Data supplied: Begin

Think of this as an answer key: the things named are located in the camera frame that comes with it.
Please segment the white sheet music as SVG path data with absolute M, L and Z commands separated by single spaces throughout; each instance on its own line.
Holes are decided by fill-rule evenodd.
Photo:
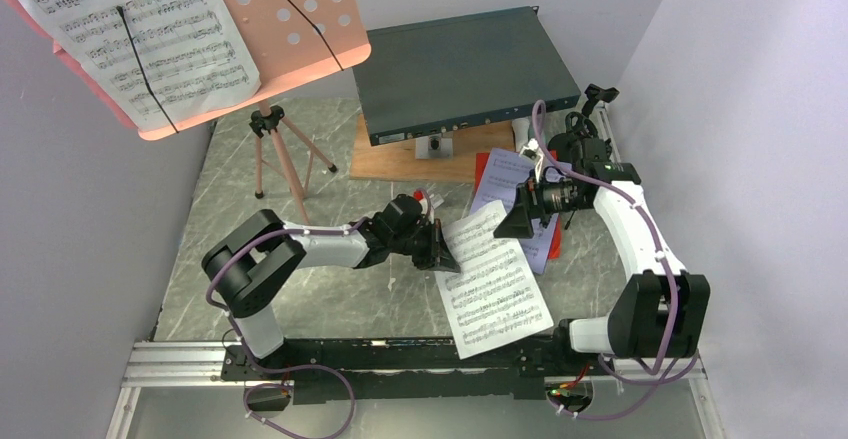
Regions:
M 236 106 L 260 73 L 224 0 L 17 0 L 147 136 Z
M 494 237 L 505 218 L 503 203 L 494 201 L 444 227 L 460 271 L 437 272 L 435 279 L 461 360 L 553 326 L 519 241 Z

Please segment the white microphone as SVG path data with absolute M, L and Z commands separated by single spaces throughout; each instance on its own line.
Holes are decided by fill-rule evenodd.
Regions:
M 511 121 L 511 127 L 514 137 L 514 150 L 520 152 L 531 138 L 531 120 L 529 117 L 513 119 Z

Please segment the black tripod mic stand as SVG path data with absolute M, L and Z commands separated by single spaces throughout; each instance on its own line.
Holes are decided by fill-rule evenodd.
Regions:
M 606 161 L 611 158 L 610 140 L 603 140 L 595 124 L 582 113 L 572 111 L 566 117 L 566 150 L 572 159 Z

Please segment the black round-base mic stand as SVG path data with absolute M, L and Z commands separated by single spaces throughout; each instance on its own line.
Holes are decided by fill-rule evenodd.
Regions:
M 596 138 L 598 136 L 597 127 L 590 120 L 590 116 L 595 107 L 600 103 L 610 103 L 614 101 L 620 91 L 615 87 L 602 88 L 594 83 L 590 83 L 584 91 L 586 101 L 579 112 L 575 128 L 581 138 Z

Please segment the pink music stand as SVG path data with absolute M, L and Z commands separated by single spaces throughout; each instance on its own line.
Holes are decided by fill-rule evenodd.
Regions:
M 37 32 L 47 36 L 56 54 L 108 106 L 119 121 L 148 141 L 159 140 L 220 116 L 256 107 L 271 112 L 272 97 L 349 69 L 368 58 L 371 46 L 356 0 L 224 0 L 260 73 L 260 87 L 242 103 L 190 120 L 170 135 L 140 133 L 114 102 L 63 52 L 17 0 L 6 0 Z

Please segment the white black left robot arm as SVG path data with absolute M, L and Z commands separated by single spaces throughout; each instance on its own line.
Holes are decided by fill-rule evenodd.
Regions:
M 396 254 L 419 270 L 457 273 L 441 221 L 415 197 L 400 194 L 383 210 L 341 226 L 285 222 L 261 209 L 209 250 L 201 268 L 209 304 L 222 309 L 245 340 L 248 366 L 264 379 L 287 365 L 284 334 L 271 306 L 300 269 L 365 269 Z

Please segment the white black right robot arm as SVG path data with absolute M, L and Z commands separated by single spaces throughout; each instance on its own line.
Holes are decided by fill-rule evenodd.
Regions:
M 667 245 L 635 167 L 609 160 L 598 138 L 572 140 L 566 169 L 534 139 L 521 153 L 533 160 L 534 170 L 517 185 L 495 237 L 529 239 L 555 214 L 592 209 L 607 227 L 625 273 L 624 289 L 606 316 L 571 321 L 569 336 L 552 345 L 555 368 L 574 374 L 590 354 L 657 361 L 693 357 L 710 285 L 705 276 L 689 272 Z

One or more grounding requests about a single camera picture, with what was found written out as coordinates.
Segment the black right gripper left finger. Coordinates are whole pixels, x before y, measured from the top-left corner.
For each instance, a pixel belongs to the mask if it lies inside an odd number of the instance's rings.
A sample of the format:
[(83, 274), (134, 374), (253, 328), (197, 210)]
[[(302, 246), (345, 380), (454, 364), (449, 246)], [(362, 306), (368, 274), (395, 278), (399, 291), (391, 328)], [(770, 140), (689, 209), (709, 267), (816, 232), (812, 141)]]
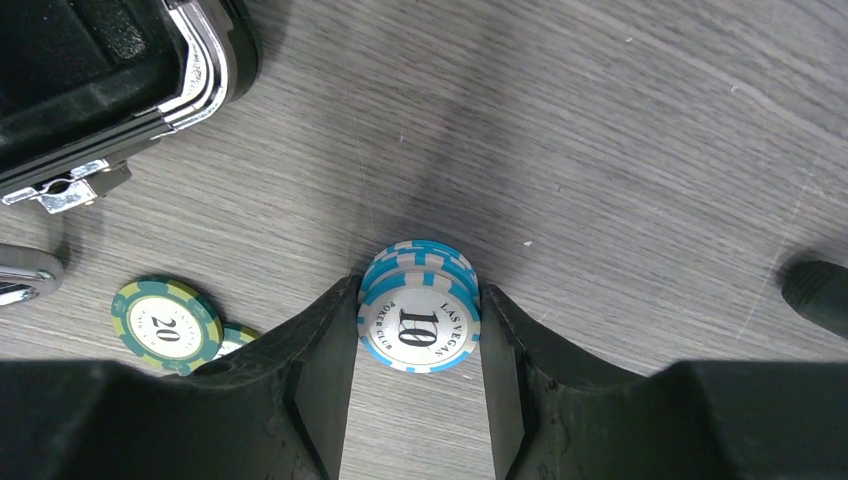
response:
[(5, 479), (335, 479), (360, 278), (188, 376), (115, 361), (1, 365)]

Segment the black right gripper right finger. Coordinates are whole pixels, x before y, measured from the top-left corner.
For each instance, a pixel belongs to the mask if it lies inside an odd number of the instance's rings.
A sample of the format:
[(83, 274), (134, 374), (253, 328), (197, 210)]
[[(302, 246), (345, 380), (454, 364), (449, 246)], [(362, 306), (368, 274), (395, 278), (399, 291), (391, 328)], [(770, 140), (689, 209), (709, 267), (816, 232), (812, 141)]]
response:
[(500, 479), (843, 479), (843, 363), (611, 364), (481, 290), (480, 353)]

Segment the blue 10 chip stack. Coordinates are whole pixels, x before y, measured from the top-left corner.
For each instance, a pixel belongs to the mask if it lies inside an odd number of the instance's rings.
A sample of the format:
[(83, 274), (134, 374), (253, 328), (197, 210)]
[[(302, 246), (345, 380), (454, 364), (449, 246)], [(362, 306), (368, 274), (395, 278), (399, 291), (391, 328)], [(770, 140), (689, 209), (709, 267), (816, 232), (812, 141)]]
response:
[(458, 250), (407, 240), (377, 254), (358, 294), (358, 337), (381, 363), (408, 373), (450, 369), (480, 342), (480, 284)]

Data supplied: End

■ Instructions to follow
Output all of the data above exactly; no pictures should appear.

■ Reply to the exercise
Think of this as an answer key: the things named are located in the camera frame that comes with it.
Please segment the white sheet music as SVG path data with absolute M, L and Z commands separated by single spaces throughout; each instance on its own line.
Holes are decided by fill-rule evenodd.
Photo:
Regions:
M 236 106 L 260 73 L 224 0 L 17 0 L 147 136 Z
M 494 237 L 505 218 L 503 203 L 494 201 L 444 227 L 460 271 L 437 272 L 435 279 L 461 360 L 553 326 L 519 241 Z

Please segment the white microphone as SVG path data with absolute M, L and Z commands separated by single spaces throughout; each instance on its own line.
Holes are decided by fill-rule evenodd.
Regions:
M 511 121 L 511 127 L 514 137 L 514 150 L 520 152 L 531 138 L 531 120 L 529 117 L 513 119 Z

Please segment the black tripod mic stand as SVG path data with absolute M, L and Z commands separated by single spaces throughout; each instance on its own line.
Holes are decided by fill-rule evenodd.
Regions:
M 606 161 L 611 158 L 610 140 L 603 140 L 595 124 L 582 113 L 572 111 L 566 117 L 566 150 L 572 159 Z

Please segment the black round-base mic stand as SVG path data with absolute M, L and Z commands separated by single spaces throughout; each instance on its own line.
Holes are decided by fill-rule evenodd.
Regions:
M 596 138 L 598 136 L 597 127 L 590 120 L 590 116 L 595 107 L 600 103 L 610 103 L 614 101 L 620 91 L 615 87 L 602 88 L 594 83 L 590 83 L 584 91 L 586 101 L 579 112 L 575 128 L 581 138 Z

Please segment the pink music stand as SVG path data with absolute M, L and Z commands separated by single spaces throughout; each instance on its own line.
Holes are decided by fill-rule evenodd.
Regions:
M 37 32 L 47 36 L 56 54 L 108 106 L 119 121 L 148 141 L 159 140 L 220 116 L 256 107 L 271 112 L 272 97 L 349 69 L 368 58 L 371 46 L 356 0 L 224 0 L 260 73 L 260 87 L 242 103 L 190 120 L 170 135 L 140 133 L 114 102 L 63 52 L 17 0 L 6 0 Z

Please segment the white black left robot arm as SVG path data with absolute M, L and Z commands separated by single spaces throughout; each instance on its own line.
Holes are decided by fill-rule evenodd.
Regions:
M 396 254 L 419 270 L 457 273 L 441 221 L 415 197 L 400 194 L 383 210 L 341 226 L 285 222 L 261 209 L 209 250 L 201 268 L 209 304 L 222 309 L 245 340 L 248 366 L 264 379 L 287 365 L 284 334 L 271 306 L 300 269 L 365 269 Z

Please segment the white black right robot arm as SVG path data with absolute M, L and Z commands separated by single spaces throughout; each instance on its own line.
Holes are decided by fill-rule evenodd.
Regions:
M 667 245 L 635 167 L 609 160 L 598 138 L 572 140 L 566 169 L 534 139 L 521 153 L 533 160 L 534 170 L 517 185 L 495 237 L 529 239 L 555 214 L 592 209 L 607 227 L 625 273 L 624 289 L 606 316 L 571 321 L 569 336 L 552 345 L 555 368 L 574 374 L 590 354 L 657 361 L 693 357 L 710 285 L 705 276 L 689 272 Z

One or more grounding requests about a single camera picture, with what was found written out as coordinates.
Segment the black right gripper left finger. Coordinates are whole pixels, x before y, measured from the top-left corner.
For each instance, a pixel belongs to the mask if it lies inside an odd number of the instance's rings.
A sample of the format:
[(83, 274), (134, 374), (253, 328), (197, 210)]
[[(302, 246), (345, 380), (454, 364), (449, 246)], [(362, 306), (368, 274), (395, 278), (399, 291), (391, 328)], [(770, 140), (689, 209), (709, 267), (816, 232), (812, 141)]]
response:
[(5, 479), (335, 479), (360, 278), (188, 376), (115, 361), (1, 365)]

Segment the black right gripper right finger. Coordinates are whole pixels, x before y, measured from the top-left corner.
For each instance, a pixel belongs to the mask if it lies inside an odd number of the instance's rings.
A sample of the format:
[(83, 274), (134, 374), (253, 328), (197, 210)]
[[(302, 246), (345, 380), (454, 364), (449, 246)], [(362, 306), (368, 274), (395, 278), (399, 291), (391, 328)], [(770, 140), (689, 209), (709, 267), (816, 232), (812, 141)]]
response:
[(500, 479), (843, 479), (843, 363), (611, 364), (481, 290), (480, 353)]

Segment the blue 10 chip stack. Coordinates are whole pixels, x before y, measured from the top-left corner.
For each instance, a pixel belongs to the mask if it lies inside an odd number of the instance's rings.
A sample of the format:
[(83, 274), (134, 374), (253, 328), (197, 210)]
[[(302, 246), (345, 380), (454, 364), (449, 246)], [(362, 306), (368, 274), (395, 278), (399, 291), (391, 328)], [(770, 140), (689, 209), (709, 267), (816, 232), (812, 141)]]
response:
[(458, 250), (407, 240), (377, 254), (358, 294), (358, 337), (381, 363), (408, 373), (450, 369), (480, 342), (480, 284)]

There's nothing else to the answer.